* **Exercise brief**: Give back exactly the stretch of data below from the line holding "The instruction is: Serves" through the line holding "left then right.", both ends included, and leave the remaining lines out.

* **Data segment**:
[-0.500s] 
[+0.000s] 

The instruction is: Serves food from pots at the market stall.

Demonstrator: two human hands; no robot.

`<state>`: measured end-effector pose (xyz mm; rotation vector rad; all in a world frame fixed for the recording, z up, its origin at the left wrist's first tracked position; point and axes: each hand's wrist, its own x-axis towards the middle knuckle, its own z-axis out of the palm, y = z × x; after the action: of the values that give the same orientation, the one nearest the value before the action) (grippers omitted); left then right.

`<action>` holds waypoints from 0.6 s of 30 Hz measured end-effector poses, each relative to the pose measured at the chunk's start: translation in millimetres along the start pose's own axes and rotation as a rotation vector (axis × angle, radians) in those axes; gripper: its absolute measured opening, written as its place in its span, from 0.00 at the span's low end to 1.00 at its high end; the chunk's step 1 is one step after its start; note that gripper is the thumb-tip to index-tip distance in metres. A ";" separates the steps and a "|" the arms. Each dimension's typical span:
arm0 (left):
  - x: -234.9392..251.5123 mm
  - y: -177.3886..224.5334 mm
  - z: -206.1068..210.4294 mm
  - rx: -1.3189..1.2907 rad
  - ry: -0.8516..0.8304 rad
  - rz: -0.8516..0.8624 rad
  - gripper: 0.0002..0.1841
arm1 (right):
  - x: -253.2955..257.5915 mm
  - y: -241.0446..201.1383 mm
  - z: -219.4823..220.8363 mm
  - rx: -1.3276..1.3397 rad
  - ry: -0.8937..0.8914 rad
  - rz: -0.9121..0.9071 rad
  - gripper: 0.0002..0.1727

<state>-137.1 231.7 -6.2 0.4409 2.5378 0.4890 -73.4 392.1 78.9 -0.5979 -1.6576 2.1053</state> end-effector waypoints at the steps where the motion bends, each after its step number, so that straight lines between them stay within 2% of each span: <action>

* **Completed exercise**:
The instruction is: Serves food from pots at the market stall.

Demonstrator: two human hands; no robot.

`<state>`: measured end-effector pose (xyz mm; rotation vector rad; all in a world frame fixed for the recording, z up, its origin at the left wrist's first tracked position; point and axes: each hand's wrist, its own x-axis towards the middle knuckle, its own z-axis out of the palm, y = z × x; after the action: of the values that give the same orientation, the one nearest the value before the action) (grippers omitted); left then right.

Nothing more remains in this exercise.